- Data block
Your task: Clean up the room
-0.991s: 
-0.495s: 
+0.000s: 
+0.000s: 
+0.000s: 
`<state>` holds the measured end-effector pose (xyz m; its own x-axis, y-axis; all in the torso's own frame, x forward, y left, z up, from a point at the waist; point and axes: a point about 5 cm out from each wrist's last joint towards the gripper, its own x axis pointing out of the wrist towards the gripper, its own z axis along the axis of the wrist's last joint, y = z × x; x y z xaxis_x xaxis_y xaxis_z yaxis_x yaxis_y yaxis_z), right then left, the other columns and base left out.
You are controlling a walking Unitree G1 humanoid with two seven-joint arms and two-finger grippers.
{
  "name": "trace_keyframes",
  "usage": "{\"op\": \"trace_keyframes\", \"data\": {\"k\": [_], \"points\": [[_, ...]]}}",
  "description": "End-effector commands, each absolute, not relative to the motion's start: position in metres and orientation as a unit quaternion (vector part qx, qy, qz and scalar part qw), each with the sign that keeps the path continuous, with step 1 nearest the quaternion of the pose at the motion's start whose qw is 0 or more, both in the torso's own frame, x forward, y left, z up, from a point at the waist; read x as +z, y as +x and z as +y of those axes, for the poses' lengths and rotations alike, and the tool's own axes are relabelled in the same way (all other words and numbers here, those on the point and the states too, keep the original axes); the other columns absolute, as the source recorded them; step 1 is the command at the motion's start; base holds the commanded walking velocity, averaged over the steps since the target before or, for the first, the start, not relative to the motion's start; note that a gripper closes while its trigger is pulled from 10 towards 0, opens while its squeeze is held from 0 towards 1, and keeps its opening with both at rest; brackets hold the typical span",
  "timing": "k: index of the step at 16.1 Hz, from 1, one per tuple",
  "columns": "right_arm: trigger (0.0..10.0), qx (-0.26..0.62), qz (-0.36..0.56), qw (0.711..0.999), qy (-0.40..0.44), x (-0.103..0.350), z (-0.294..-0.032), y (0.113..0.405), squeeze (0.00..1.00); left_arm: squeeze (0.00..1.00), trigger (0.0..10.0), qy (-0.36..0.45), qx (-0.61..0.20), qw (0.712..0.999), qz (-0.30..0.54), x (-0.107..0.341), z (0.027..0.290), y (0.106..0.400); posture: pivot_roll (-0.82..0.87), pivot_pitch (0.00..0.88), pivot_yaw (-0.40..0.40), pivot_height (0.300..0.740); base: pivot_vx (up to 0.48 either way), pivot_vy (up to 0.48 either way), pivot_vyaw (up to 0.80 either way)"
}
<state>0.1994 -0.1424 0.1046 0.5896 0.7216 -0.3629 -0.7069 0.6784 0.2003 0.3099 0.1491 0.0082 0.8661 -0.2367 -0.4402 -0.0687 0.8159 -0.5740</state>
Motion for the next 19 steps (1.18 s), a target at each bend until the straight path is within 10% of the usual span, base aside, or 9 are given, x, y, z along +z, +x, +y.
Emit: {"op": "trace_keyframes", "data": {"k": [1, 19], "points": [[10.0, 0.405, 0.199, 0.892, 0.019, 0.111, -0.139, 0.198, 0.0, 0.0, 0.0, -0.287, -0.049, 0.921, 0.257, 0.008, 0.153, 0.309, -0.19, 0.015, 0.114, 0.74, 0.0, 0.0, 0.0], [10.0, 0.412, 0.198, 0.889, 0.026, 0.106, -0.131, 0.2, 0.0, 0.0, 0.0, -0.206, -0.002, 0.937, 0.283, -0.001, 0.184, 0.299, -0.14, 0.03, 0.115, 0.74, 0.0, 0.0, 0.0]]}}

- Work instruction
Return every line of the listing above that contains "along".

- Exercise result
`<state>` holds the measured end-effector pose (xyz m; its own x-axis, y-axis; all in the torso's own frame, x forward, y left, z up, from a point at the waist; point and axes: a point about 5 cm out from each wrist's last joint towards the gripper, its own x axis pointing out of the wrist towards the gripper, its own z axis along the axis of the wrist's last joint, y = z × x; x y z xaxis_x xaxis_y xaxis_z yaxis_x yaxis_y yaxis_z), right then left, the other columns and base left out.
Motion for the next 19 steps (1.18 s), a target at each bend until the straight path is within 10% of the usual span, base aside, or 9 are given, x, y, z along +z, +x, +y.

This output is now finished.